As manifestações contra o aumento no preço das tarifas no metro de Santiago levaram à mais recente onda de protestos violentos em várias cidades do Chile, desde o dia 19 de outubro, que resultou em 18 mortos e 1.400 detidos, com uma grande repressão policial e o exército foi enviado para as ruas, o que aconteceu pela primeira vez desde o regime do ditador Augusto Pinochet.

O Presidente chileno, Sebastian Piñera, que havia decretado o Estado de emergência diante da gravidade da situação, acabou por recuar e suspendeu o aumento das tarifas do metro.

"Depois de Piñera ter anunciado que estavam em guerra, voltou atrás e disse que não estavam, dando posteriormente aumentos salariais e implementando reduções tarifárias. O que quer dizer que a repressão não funciona, não resolve o problema. A repressão não tem a legitimidade social", declarou Malamud.

"Esta repressão dos protestos é insustentável.
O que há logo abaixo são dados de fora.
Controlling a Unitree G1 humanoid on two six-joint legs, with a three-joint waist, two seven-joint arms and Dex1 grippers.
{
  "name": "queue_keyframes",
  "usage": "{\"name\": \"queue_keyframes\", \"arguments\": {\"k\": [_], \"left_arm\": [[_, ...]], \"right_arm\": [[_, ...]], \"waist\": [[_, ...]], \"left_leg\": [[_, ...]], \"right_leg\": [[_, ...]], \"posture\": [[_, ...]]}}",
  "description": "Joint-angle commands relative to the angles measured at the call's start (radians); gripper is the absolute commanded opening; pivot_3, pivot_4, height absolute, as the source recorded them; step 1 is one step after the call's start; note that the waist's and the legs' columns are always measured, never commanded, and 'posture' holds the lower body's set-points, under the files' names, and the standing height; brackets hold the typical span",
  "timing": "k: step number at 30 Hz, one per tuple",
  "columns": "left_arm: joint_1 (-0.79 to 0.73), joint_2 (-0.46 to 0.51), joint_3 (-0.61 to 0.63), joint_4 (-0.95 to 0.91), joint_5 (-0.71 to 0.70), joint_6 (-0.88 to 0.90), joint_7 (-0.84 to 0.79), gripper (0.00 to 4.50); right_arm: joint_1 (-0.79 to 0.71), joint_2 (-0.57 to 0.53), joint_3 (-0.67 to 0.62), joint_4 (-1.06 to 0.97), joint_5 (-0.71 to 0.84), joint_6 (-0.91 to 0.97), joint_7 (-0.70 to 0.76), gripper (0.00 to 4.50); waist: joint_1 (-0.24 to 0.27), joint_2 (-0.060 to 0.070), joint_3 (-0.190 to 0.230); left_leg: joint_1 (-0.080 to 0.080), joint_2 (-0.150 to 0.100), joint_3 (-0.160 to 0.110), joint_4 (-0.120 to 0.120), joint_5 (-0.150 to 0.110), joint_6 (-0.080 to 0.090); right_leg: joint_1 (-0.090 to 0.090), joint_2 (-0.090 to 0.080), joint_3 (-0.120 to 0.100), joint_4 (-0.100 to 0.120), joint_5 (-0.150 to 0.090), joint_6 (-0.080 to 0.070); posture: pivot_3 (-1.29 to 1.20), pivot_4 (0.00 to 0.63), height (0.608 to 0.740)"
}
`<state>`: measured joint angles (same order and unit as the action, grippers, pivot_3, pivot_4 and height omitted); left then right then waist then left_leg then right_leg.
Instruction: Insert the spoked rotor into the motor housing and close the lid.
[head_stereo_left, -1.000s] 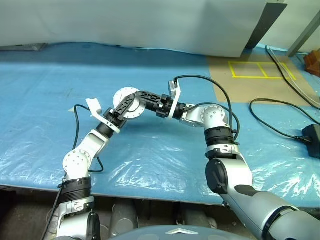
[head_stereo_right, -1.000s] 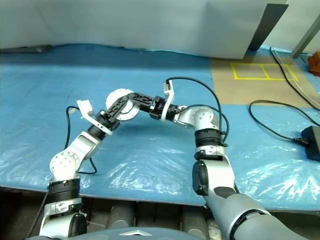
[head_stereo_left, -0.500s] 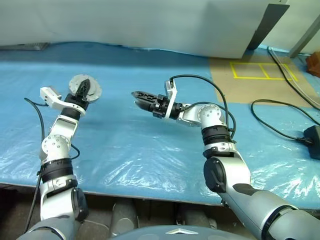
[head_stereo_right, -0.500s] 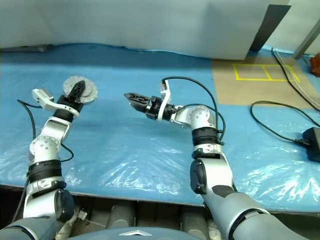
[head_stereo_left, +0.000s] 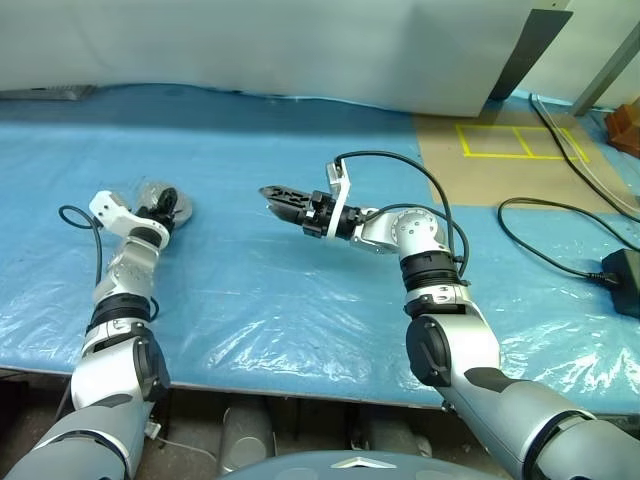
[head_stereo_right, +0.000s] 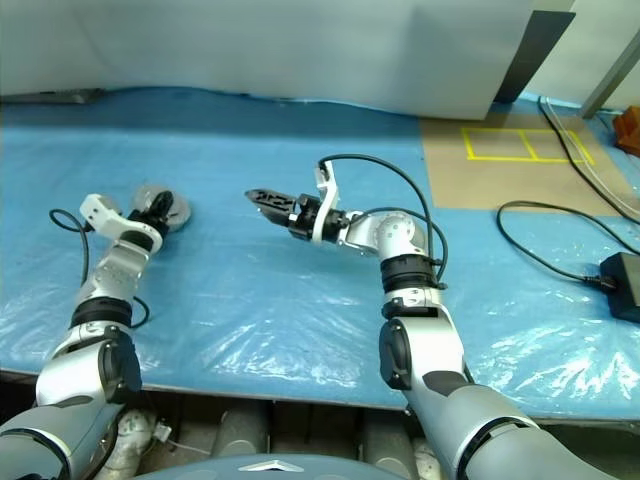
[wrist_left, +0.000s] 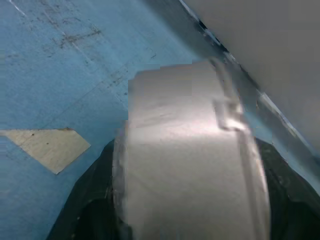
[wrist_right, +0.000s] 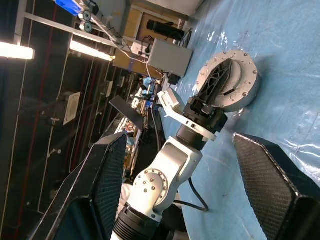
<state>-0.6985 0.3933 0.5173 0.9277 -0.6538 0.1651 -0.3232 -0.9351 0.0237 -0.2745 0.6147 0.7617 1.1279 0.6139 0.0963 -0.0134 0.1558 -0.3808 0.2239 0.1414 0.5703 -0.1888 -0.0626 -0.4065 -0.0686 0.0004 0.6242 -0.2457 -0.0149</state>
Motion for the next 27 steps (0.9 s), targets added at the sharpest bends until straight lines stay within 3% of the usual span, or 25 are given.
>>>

E, de facto, no caso do Equador, o Governo teve mesmo de deslocar a capital de uma cidade para outra e no caso do Chile, o Governo teve mesmo que recuar", sublinhou Malamud.

O Equador enfrentou em outubro 11 dias de violentos protestos e estradas cortadas depois de o Presidente Lenín Moreno anunciar o fim de um subsídio aos combustíveis que já durava há 40 anos, como parte de um pacote de ajustamentos para cumprir as metas negociadas com o Fundo Monetário Intdernacional.

O Governo equatoriano decretou o estado de exceção e transferiu a sede do Governo de Quito para a cidade de Guayaquil. Entretanto, as medidas não detiveram as manifestações. Os distúrbios deixaram sete mortos, 1.340 feridos e 1.152 presos.

No dia 14 de outubro, o Presidente Moreno, após se reunir com lideranças indígenas, anunciou que iria revogar a medida que cortava o subsídio.

"Quero destacar o Uruguai que, por enquanto, é o único que é um oásis e há uma série de razões para isso. Uma delas é por ser um país em que as instituições funcionam e são legítimas", sublinhou o cientista político.

"O outro ponto é que o Uruguai também é uma sociedade envelhecida e, como Portugal, existe um fenómeno de imigração estrutural, quer dizer que as pessoas que estão mais insatisfeitas imigram e portanto, não ficam para protestar. Vamos ver se continua assim", avaliou Andrés Malamud.